> REQUIREMENT:
Copy out each line below exactly as written.

[SUPPLIED DATA — start]

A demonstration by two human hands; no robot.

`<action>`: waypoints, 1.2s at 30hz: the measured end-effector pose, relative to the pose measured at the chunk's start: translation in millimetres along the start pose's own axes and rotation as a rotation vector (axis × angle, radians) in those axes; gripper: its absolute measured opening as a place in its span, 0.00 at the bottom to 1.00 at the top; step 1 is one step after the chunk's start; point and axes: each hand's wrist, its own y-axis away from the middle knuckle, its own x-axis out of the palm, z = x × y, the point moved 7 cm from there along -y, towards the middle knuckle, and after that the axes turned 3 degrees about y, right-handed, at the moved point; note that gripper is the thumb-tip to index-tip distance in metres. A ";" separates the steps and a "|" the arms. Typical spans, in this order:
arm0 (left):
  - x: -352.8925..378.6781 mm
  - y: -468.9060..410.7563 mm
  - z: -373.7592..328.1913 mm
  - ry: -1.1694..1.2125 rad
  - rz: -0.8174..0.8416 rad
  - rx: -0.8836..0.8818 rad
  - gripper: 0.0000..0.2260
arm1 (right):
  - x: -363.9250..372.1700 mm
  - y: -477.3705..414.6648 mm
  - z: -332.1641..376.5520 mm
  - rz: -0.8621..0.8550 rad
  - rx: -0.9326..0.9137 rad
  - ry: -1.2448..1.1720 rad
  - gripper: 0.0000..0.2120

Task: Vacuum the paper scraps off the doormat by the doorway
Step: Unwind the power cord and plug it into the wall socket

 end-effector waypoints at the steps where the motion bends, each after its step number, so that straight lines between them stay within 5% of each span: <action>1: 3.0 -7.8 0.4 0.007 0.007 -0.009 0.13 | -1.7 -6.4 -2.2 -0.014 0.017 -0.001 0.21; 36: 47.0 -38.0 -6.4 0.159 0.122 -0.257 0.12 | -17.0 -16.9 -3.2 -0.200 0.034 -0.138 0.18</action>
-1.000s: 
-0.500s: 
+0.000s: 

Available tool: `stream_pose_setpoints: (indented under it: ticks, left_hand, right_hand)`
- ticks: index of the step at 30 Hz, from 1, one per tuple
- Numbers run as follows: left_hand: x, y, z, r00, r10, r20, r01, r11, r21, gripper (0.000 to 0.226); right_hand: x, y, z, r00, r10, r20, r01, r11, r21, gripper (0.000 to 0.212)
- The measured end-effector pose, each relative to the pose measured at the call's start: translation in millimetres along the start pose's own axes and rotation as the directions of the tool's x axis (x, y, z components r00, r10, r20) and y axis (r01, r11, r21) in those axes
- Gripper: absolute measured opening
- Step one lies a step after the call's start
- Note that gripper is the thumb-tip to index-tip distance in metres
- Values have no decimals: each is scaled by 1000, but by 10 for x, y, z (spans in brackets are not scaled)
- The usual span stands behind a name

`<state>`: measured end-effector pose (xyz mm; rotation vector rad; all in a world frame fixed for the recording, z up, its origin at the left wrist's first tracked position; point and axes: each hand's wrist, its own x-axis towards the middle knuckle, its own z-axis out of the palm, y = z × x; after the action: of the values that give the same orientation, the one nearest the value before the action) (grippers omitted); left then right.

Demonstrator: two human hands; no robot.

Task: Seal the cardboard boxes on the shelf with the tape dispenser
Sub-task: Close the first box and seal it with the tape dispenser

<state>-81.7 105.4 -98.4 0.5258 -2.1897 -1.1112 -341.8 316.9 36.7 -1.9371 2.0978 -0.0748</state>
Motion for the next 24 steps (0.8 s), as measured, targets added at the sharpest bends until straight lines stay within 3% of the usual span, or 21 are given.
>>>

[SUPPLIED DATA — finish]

> SOLUTION:
A demonstration by two human hands; no robot.

`<action>`: waypoints, 1.2s at 30hz: the measured end-effector pose, relative to the pose measured at the chunk's start: translation in millimetres along the start pose's own axes and rotation as a rotation vector (axis × angle, radians) in those axes; gripper: its absolute measured opening as a place in its span, 0.00 at the bottom to 1.00 at the top; step 1 is one step after the chunk's start; point and axes: each hand's wrist, its own y-axis away from the middle knuckle, its own x-axis out of the palm, z = x × y, the point moved 7 cm from there along -y, towards the middle knuckle, and after that the axes turned 3 degrees about y, right-handed, at the moved point; note that gripper is the thumb-tip to index-tip distance in metres. A ";" separates the steps and a "|" the arms. Typical spans, in this order:
arm0 (left):
  - x: -352.8925..378.6781 mm
  - y: -468.9060..410.7563 mm
  - z: -373.7592..328.1913 mm
  - ry: -1.1694..1.2125 rad
  - rz: -0.8174..0.8416 rad
  - rx: -0.8836..0.8818 rad
  - gripper: 0.0000..0.2260
arm1 (right):
  - x: -363.9250..372.1700 mm
  - y: -477.3705..414.6648 mm
  - z: -332.1641..376.5520 mm
  - rz: -0.8621..0.8550 rad
  - rx: -0.9326..0.9137 rad
  - ry: -1.2448..1.1720 rad
  - gripper: 0.0000..0.2120

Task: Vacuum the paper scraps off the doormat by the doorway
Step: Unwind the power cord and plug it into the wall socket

 end-effector waypoints at the steps where the motion bends, each after its step number, so that straight lines between them stay within 5% of each span: <action>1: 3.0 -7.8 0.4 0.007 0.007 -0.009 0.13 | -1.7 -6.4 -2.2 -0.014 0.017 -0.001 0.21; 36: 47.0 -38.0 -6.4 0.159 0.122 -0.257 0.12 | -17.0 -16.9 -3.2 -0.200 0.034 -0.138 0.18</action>
-1.000s: 
-0.500s: 
+0.000s: 

Available tool: `stream_pose_setpoints: (indented under it: ticks, left_hand, right_hand)`
- ticks: index of the step at 30 Hz, from 1, one per tuple
- Numbers run as follows: left_hand: x, y, z, r00, r10, r20, r01, r11, r21, gripper (0.000 to 0.226); right_hand: x, y, z, r00, r10, r20, r01, r11, r21, gripper (0.000 to 0.212)
- The measured end-effector pose, each relative to the pose measured at the call's start: translation in millimetres along the start pose's own axes and rotation as the directions of the tool's x axis (x, y, z components r00, r10, r20) and y axis (r01, r11, r21) in those axes
- Gripper: absolute measured opening
- Step one lies a step after the call's start
- Note that gripper is the thumb-tip to index-tip distance in metres
- Values have no decimals: each is scaled by 1000, but by 10 for x, y, z (spans in brackets are not scaled)
- The usual span stands behind a name

`<state>`: measured end-effector pose (xyz mm; rotation vector rad; all in a world frame fixed for the recording, z up, its origin at the left wrist's first tracked position; point and axes: each hand's wrist, its own x-axis towards the middle knuckle, its own z-axis out of the palm, y = z × x; after the action: of the values that give the same orientation, the one nearest the value before the action) (grippers omitted); left then right.

Demonstrator: two human hands; no robot.

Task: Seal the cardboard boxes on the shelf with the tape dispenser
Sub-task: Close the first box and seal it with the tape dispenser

<state>-81.7 105.4 -98.4 0.5258 -2.1897 -1.1112 -341.8 316.9 36.7 -1.9371 2.0978 -0.0748</state>
Motion for the next 24 steps (0.8 s), as measured, targets added at the sharpest bends until straight lines stay within 3% of the usual span, or 21 are given.
>>>

No additional response is required.